The records below need to be repeated exactly, with every picture left out.

*** Entries shown Section Begins ***

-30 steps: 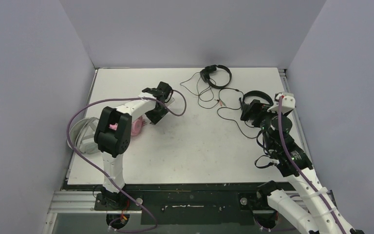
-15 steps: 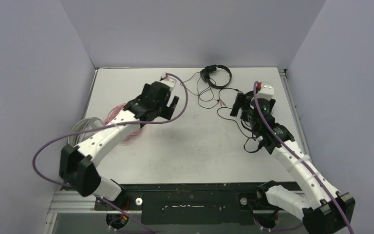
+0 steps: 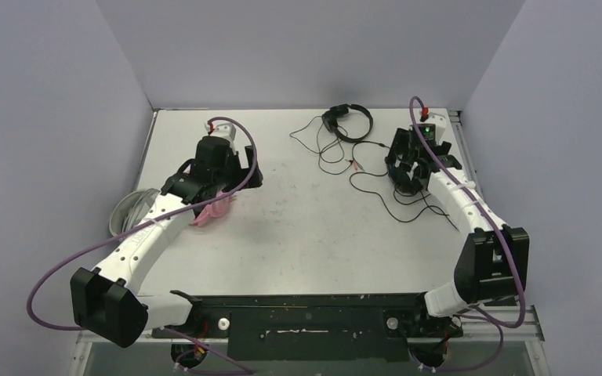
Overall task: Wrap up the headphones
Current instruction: Pick up the headphones from the center of the board.
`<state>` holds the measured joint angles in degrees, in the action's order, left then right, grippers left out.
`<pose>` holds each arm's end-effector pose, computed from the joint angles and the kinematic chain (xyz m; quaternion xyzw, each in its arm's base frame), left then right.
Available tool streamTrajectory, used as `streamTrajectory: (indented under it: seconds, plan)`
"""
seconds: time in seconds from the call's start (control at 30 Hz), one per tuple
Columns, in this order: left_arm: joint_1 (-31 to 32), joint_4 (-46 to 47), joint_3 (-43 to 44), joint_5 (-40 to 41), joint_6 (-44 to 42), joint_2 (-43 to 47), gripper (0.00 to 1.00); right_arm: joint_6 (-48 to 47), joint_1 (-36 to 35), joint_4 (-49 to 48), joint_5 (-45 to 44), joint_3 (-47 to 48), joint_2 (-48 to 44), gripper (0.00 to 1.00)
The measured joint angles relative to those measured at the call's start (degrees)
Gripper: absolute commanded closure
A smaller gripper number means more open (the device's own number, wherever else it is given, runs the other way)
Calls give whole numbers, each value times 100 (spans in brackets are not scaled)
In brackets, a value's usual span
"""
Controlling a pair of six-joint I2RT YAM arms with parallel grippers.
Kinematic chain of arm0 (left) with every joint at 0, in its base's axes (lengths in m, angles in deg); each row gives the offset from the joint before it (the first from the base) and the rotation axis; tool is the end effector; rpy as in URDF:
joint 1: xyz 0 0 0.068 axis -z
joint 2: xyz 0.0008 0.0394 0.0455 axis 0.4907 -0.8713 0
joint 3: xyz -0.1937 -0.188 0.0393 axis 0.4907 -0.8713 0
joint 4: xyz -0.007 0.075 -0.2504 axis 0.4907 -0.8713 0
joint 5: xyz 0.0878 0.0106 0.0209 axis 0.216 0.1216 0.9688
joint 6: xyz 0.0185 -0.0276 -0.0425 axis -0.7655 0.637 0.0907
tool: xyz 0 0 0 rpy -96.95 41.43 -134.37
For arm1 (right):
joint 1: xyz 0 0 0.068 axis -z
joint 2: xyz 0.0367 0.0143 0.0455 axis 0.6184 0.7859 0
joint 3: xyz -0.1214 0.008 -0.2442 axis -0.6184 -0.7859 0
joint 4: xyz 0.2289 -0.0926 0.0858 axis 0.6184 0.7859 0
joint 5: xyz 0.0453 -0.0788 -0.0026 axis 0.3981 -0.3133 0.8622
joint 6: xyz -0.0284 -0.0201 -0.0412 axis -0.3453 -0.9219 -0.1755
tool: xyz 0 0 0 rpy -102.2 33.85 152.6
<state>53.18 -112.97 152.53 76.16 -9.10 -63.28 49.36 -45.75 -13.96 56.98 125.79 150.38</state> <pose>0.2532 -0.1063 0.3243 -0.0453 0.8964 -0.1292 0.4216 0.3181 0.0343 0.2833 0.1647 0.8906 0.0098 0.4237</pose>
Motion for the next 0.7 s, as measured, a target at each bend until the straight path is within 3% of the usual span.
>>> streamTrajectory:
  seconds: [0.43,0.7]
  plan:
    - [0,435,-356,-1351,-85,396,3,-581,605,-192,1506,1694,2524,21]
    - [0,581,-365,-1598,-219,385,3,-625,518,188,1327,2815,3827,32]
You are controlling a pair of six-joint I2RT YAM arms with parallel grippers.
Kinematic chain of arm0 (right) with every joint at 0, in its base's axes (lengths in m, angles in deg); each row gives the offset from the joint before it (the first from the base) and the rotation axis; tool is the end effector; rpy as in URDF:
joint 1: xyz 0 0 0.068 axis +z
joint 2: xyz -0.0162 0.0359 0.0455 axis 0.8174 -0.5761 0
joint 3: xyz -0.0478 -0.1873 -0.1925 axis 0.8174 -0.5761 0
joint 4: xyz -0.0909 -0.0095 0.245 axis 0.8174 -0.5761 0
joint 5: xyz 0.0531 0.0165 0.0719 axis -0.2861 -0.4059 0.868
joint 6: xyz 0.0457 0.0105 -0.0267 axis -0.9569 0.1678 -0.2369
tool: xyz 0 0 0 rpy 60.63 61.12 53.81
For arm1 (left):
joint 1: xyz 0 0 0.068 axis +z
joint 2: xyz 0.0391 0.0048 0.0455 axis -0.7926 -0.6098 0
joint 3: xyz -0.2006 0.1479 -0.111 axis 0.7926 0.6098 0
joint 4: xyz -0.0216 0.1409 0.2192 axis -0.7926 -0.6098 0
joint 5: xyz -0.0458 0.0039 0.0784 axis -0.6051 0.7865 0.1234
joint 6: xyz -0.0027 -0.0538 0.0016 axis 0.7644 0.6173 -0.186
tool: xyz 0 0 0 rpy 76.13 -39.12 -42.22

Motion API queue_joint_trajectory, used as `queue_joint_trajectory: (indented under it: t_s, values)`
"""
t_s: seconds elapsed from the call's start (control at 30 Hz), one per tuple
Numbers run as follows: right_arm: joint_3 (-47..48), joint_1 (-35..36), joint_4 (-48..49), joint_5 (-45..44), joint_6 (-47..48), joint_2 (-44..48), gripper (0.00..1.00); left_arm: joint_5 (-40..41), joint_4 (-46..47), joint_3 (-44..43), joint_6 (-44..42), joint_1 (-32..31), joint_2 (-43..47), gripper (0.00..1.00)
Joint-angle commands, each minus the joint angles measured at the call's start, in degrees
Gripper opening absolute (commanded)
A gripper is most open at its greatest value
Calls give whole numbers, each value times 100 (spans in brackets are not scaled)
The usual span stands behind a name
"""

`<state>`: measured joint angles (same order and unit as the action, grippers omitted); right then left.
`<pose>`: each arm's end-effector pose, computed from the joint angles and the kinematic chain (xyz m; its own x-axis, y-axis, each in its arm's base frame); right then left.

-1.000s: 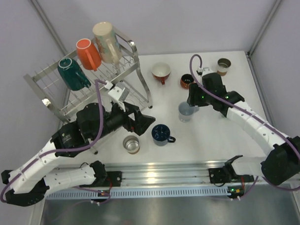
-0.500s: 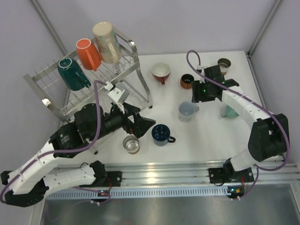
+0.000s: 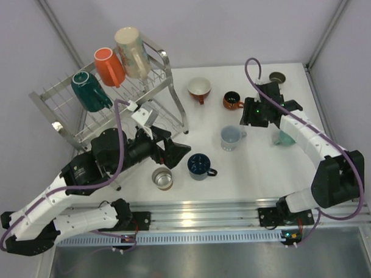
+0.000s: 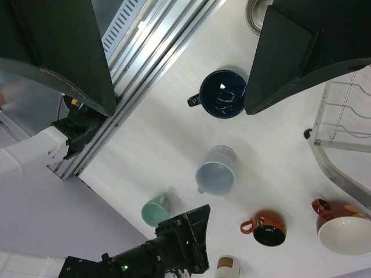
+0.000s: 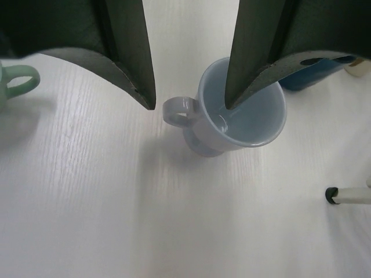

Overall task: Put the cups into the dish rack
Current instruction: Grab a cup with the right arm

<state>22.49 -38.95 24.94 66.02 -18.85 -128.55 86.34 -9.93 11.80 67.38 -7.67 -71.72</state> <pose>0.2902 0.0855 0.2792 -0.8130 0.0861 -0.5758 -0.0746 0.9655 0.2496 0.0789 -0.1284 0.4349 -0.3617 -0.0587 -0.9304 0.7185 0.6184 -0.3183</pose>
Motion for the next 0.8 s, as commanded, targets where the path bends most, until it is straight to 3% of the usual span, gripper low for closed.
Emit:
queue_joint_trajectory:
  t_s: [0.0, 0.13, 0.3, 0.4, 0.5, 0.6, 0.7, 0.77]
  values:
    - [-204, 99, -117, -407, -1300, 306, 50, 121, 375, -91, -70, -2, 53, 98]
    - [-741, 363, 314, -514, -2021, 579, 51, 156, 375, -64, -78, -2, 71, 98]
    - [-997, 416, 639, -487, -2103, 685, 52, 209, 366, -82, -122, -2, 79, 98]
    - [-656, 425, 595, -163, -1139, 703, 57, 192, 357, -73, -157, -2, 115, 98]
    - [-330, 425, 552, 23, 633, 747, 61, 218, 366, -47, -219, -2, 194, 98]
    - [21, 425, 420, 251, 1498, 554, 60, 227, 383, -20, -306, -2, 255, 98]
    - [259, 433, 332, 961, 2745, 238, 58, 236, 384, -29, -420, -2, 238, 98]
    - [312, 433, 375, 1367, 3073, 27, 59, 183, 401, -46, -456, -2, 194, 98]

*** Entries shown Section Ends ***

- Response
-30 steps: 
-15 steps: 
+0 steps: 
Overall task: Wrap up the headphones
Current instruction: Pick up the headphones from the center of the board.
`<state>` holds the measured joint angles in degrees, in the action's order, left then right, grippers left out.
`<pose>` holds each arm's end-effector pose, computed from the joint angles and the kinematic chain (xyz m; quaternion xyzw, each in its arm's base frame), left then right.
Available tool streamTrajectory, used as `streamTrajectory: (indented under it: seconds, plan)`
"""
seconds: time in seconds from the call's start (control at 30 Hz), one per tuple
Columns, in this order: left_arm: joint_1 (-31 to 32), joint_4 (-46 to 47), joint_3 (-43 to 44), joint_5 (-40 to 41), joint_6 (-44 to 42), joint_2 (-43 to 47), gripper (0.00 to 1.00); right_arm: joint_6 (-48 to 47), joint_1 (-36 to 35), joint_4 (-49 to 48), joint_5 (-45 to 44), joint_3 (-47 to 48), joint_2 (-48 to 44), gripper (0.00 to 1.00)
The measured joint angles relative to those measured at the call's start (degrees)
Gripper: absolute commanded closure
A smaller gripper number means more open (the device's own number, wherever else it is given, runs the other way)
Calls give whole numbers, each value times 100 (spans in brackets are not scaled)
In brackets, a value's usual span
"""
Controlling a pair of six-joint I2RT YAM arms with parallel grippers.
Kinematic chain of arm0 (left) with every joint at 0, in its base's axes (lengths in m, angles in deg); each row gives the offset from the joint before it (the first from the base) and the rotation axis; tool is the end effector; rpy as in URDF:
joint 1: xyz 0 0 0.068 axis -z
joint 2: xyz 0.0008 0.0394 0.0455 axis 0.4907 -0.8713 0
joint 3: xyz -0.1937 -0.188 0.0393 axis 0.4907 -0.8713 0
joint 4: xyz -0.007 0.075 -0.2504 axis 0.4907 -0.8713 0
joint 5: xyz 0.0878 0.0106 0.0209 axis 0.216 0.1216 0.9688
joint 6: xyz 0.0185 -0.0276 -0.0425 axis -0.7655 0.637 0.0907
tool: xyz 0 0 0 rpy -96.95 41.43 -134.37
For arm1 (right):
joint 1: xyz 0 0 0.068 axis -z
joint 2: xyz 0.0367 0.0143 0.0455 axis 0.6184 0.7859 0
joint 3: xyz -0.1214 0.008 -0.2442 axis -0.6184 -0.7859 0
joint 4: xyz 0.2289 -0.0926 0.0858 axis 0.6184 0.7859 0
joint 5: xyz 0.0453 -0.0788 -0.0026 axis 0.3981 -0.3133 0.8622
joint 6: xyz -0.0284 -0.0201 -0.0412 axis -0.3453 -0.9219 -0.1755
tool: xyz 0 0 0 rpy -102.2 33.85 152.6
<state>53.18 -112.97 152.53 76.16 -9.10 -63.28 49.36 -45.75 -13.96 56.98 125.79 150.38</state> <pose>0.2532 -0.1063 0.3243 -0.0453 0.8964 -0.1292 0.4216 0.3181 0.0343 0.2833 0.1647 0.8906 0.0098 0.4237</pose>
Motion for the next 0.7 s, as measured, a target at each bend until the straight path is within 3% of the usual span.
>>> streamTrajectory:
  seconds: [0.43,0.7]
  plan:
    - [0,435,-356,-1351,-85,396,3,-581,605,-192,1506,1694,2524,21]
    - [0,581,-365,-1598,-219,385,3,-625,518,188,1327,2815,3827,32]
You are controlling a pair of six-joint I2RT YAM arms with parallel grippers.
Kinematic chain of arm0 (right) with every joint at 0, in its base's axes (lengths in m, angles in deg); each row gives the offset from the joint before it (the first from the base) and the rotation axis; tool is the end effector; rpy as in URDF:
joint 1: xyz 0 0 0.068 axis +z
joint 2: xyz -0.0162 0.0359 0.0455 axis 0.8174 -0.5761 0
joint 3: xyz -0.0478 -0.1873 -0.1925 axis 0.8174 -0.5761 0
joint 4: xyz -0.0909 -0.0095 0.245 axis 0.8174 -0.5761 0
joint 5: xyz 0.0531 0.0165 0.0719 axis -0.2861 -0.4059 0.868
joint 6: xyz 0.0457 0.0105 -0.0267 axis -0.9569 0.1678 -0.2369
tool: xyz 0 0 0 rpy 60.63 61.12 53.81
For arm1 (left):
joint 1: xyz 0 0 0.068 axis +z
joint 2: xyz 0.0391 0.0048 0.0455 axis -0.7926 -0.6098 0
joint 3: xyz -0.2006 0.1479 -0.111 axis 0.7926 0.6098 0
joint 4: xyz -0.0216 0.1409 0.2192 axis -0.7926 -0.6098 0
joint 5: xyz -0.0458 0.0039 0.0784 axis -0.6051 0.7865 0.1234
joint 6: xyz -0.0027 -0.0538 0.0016 axis 0.7644 0.6173 -0.186
tool: xyz 0 0 0 rpy 76.13 -39.12 -42.22

Motion API queue_joint_trajectory, used as `queue_joint_trajectory: (indented under it: t_s, values)`
"""
t_s: seconds elapsed from the call's start (control at 30 Hz), one per tuple
Numbers run as follows: right_arm: joint_3 (-47..48), joint_1 (-35..36), joint_4 (-48..49), joint_5 (-45..44), joint_6 (-47..48), joint_2 (-44..48), gripper (0.00..1.00); left_arm: joint_5 (-40..41), joint_4 (-46..47), joint_3 (-44..43), joint_6 (-44..42), joint_1 (-32..31), joint_2 (-43..47), gripper (0.00..1.00)
Joint-angle commands, each minus the joint angles measured at the call's start, in degrees
Gripper opening absolute (commanded)
A gripper is most open at its greatest value
Calls give whole numbers, each value times 100 (spans in brackets are not scaled)
The usual span stands behind a name
"""

`<state>`: measured joint angles (same order and unit as the action, grippers omitted); right then left.
`<pose>`: each arm's end-effector pose, computed from the joint angles and the kinematic chain (xyz m; its own x-axis, y-axis, each in its arm's base frame); right then left.

-1.000s: 
-0.500s: 
+0.000s: 
+0.000s: 
+0.000s: 

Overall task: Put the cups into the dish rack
Current instruction: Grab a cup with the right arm

<state>22.49 -38.95 24.94 66.02 -18.85 -128.55 86.34 -9.93 11.80 67.38 -7.67 -71.72</state> <pose>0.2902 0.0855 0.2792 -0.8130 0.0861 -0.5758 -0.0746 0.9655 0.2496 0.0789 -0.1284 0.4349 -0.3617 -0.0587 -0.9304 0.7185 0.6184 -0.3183</pose>
Motion for the next 0.8 s, as commanded, targets where the path bends most, until it is straight to 3% of the usual span, gripper low for closed.
Emit:
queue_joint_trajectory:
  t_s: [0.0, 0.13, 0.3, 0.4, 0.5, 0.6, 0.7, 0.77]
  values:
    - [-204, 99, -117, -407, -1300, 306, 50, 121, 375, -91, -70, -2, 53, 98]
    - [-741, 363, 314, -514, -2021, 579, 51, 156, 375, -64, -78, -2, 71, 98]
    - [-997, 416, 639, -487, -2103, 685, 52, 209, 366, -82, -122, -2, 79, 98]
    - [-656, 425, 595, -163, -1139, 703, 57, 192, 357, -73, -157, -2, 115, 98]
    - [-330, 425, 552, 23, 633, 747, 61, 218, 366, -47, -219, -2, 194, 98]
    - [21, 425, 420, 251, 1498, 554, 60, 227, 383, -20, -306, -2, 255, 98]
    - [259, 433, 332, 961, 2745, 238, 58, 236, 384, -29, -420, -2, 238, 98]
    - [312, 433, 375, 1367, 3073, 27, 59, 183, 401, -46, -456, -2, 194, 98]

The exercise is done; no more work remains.